- WORK TO BE COMPLETED
Find every line of the records that has "which" and return it.

- EXTRACTED ENTRIES
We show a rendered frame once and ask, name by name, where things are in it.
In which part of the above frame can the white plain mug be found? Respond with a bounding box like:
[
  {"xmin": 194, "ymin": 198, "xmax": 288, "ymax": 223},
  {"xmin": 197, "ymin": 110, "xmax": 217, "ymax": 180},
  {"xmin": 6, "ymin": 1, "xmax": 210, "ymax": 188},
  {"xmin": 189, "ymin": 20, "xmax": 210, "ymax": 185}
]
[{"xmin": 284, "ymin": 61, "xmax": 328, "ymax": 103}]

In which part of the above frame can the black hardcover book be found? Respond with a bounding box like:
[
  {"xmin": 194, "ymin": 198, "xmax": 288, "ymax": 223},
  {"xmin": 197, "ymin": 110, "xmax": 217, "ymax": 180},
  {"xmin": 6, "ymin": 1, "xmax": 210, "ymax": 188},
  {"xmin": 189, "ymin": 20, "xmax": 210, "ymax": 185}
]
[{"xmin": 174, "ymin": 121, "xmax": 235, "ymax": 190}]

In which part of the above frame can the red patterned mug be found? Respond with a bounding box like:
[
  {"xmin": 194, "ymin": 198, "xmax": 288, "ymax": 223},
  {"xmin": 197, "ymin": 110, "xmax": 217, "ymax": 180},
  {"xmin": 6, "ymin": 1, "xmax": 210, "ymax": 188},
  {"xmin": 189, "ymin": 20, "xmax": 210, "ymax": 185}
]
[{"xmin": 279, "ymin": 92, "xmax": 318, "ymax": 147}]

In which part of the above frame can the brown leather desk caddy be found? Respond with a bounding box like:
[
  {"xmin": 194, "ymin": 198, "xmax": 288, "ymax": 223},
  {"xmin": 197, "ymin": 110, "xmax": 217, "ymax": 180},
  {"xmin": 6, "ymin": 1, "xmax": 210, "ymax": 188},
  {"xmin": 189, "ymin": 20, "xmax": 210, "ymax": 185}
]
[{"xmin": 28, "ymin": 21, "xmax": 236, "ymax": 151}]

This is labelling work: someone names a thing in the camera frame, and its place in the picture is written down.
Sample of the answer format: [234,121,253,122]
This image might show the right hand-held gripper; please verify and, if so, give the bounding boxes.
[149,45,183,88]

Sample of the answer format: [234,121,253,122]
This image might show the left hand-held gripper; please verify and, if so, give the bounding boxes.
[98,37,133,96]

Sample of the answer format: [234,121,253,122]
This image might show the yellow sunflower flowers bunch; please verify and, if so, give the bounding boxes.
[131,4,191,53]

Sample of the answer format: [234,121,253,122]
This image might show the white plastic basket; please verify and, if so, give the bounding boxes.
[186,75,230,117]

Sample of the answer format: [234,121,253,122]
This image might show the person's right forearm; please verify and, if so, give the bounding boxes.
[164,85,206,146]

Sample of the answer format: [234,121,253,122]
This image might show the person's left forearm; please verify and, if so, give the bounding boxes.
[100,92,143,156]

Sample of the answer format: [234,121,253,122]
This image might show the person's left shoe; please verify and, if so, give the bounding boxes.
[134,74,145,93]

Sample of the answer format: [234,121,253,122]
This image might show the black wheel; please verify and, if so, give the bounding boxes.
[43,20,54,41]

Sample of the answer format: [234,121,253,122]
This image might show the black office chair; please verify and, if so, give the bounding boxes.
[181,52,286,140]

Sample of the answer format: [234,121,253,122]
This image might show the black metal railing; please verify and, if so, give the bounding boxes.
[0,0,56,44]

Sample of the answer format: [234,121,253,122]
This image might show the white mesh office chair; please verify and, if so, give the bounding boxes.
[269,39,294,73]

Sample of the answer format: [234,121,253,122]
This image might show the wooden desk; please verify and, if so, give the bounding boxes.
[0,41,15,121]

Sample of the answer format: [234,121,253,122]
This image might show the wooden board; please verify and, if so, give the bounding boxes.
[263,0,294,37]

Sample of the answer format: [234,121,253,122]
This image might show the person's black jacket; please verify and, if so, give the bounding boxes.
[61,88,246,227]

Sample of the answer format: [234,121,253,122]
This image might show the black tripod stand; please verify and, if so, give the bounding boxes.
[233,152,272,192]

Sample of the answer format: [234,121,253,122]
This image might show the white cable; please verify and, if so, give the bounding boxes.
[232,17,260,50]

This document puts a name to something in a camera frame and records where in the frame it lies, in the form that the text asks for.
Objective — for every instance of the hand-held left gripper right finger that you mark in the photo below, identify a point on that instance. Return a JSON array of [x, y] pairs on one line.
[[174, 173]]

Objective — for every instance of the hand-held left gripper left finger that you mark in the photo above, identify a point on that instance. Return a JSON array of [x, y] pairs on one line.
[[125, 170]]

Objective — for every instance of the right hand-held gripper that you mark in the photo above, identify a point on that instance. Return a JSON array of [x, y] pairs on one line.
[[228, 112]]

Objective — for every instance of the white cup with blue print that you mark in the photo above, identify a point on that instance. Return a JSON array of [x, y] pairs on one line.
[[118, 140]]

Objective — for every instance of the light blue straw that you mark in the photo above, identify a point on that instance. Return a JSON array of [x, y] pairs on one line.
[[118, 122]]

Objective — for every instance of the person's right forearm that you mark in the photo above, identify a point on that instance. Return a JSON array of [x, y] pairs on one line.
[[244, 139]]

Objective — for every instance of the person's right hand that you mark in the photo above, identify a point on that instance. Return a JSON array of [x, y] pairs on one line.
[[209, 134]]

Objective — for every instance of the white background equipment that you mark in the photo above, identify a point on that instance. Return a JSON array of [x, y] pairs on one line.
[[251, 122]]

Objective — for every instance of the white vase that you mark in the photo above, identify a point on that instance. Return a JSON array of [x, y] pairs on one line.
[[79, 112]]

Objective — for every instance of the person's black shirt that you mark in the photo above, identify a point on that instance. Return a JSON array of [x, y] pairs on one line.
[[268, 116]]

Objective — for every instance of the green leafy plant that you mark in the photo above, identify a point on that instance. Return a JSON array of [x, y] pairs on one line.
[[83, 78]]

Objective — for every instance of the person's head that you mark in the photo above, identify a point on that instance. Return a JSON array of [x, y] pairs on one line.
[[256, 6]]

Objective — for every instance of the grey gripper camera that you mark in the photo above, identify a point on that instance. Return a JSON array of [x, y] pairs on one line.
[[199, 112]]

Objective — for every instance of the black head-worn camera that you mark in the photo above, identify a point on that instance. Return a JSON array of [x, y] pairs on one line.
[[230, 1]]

...

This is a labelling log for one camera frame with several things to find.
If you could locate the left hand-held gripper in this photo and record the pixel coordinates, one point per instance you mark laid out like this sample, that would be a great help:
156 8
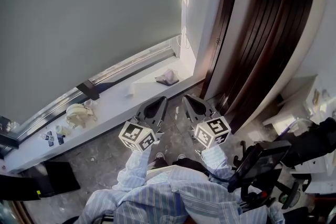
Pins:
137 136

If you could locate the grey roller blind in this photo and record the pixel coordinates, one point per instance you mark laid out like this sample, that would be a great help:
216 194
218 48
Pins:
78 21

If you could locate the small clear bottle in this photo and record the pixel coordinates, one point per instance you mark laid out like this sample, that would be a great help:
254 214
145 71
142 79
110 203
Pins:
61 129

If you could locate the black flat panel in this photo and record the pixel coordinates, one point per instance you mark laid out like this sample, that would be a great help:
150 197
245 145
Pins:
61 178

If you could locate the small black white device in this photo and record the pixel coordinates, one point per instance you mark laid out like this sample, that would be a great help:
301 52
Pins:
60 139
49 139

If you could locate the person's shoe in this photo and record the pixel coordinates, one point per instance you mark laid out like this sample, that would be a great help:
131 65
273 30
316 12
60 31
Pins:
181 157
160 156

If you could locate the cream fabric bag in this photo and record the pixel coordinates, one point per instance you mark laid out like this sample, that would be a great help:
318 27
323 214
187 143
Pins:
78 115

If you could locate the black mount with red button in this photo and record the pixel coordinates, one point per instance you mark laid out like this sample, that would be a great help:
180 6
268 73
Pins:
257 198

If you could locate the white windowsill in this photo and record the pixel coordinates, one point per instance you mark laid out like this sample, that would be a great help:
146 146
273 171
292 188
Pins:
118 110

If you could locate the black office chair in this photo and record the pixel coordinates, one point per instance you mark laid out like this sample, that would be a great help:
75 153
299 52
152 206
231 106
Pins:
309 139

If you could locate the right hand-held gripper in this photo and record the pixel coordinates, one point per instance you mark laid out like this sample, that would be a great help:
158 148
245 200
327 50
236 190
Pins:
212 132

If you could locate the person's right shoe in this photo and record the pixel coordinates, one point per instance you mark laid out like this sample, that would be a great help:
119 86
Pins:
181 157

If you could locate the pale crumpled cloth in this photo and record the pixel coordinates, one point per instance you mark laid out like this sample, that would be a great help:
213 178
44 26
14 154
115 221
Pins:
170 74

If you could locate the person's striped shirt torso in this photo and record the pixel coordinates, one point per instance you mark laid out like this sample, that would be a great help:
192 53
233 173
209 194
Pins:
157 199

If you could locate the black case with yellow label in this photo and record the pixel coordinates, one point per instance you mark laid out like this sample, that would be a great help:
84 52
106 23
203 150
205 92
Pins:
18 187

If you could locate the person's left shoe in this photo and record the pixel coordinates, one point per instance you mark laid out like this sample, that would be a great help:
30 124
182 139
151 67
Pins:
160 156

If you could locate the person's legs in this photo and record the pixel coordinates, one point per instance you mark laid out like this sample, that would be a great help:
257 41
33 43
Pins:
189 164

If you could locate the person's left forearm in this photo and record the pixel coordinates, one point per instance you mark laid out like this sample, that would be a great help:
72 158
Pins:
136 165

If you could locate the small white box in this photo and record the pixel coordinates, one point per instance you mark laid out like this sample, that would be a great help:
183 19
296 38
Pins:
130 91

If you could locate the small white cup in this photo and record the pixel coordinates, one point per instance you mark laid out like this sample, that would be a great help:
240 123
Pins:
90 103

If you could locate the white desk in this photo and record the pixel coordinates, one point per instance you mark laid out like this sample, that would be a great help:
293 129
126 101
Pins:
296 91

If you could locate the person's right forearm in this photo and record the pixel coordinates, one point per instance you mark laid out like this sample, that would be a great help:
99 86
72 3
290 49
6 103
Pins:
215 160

==

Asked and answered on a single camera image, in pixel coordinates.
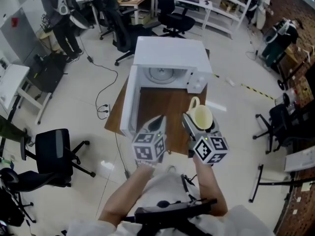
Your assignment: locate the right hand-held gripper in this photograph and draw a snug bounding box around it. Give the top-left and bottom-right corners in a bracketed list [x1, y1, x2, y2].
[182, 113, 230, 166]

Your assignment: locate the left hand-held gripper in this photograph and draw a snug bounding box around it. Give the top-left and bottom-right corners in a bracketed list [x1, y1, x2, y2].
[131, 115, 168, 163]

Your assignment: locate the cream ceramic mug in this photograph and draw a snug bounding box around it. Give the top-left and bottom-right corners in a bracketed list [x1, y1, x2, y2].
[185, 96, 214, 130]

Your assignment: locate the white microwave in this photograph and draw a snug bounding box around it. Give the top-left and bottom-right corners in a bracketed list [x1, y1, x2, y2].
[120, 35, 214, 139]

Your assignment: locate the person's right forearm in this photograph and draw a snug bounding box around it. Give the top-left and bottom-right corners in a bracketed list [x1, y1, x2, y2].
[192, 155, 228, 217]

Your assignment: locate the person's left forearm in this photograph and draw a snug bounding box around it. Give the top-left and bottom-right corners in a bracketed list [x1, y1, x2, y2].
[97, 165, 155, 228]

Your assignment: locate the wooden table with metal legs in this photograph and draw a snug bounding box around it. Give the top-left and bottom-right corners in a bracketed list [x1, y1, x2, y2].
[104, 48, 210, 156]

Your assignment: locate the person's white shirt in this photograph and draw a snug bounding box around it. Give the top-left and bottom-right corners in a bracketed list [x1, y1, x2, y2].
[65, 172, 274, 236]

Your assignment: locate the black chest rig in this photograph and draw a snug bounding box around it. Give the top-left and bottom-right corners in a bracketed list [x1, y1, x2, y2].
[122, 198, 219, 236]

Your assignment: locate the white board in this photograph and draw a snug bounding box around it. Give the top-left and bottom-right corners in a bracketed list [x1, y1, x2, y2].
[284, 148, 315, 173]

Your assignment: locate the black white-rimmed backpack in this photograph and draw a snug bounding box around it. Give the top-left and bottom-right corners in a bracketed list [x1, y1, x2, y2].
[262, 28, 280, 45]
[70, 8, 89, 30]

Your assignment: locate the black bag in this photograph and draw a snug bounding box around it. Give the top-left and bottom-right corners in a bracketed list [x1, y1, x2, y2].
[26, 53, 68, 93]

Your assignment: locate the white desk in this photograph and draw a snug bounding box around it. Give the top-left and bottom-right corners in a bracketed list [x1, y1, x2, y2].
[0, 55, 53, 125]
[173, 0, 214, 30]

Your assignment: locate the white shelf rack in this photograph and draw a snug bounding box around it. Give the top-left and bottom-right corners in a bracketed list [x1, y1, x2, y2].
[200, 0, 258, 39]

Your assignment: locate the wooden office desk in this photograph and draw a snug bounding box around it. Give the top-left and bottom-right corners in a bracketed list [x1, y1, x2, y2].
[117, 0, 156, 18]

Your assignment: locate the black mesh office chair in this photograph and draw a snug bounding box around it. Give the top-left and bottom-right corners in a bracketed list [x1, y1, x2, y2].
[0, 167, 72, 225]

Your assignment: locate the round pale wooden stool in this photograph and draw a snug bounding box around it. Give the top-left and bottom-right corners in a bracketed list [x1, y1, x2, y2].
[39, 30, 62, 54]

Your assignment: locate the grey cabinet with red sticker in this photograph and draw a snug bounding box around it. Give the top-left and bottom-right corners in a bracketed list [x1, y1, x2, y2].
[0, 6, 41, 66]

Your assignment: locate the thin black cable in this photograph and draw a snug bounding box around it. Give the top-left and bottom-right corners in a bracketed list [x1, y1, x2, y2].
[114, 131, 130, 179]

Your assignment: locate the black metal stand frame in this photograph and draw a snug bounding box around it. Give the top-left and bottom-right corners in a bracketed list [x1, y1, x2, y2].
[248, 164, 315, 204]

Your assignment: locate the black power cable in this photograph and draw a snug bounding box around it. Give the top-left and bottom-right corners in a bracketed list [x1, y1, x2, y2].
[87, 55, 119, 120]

- TASK SOLUTION
In which part of the above frame can the white plain mug be found? Respond with a bounding box like:
In which part of the above frame can the black hardcover book be found? Respond with a bounding box like:
In which part of the above frame can the red patterned mug be found? Respond with a bounding box like:
In which part of the above frame can the brown leather desk caddy be found? Respond with a bounding box like:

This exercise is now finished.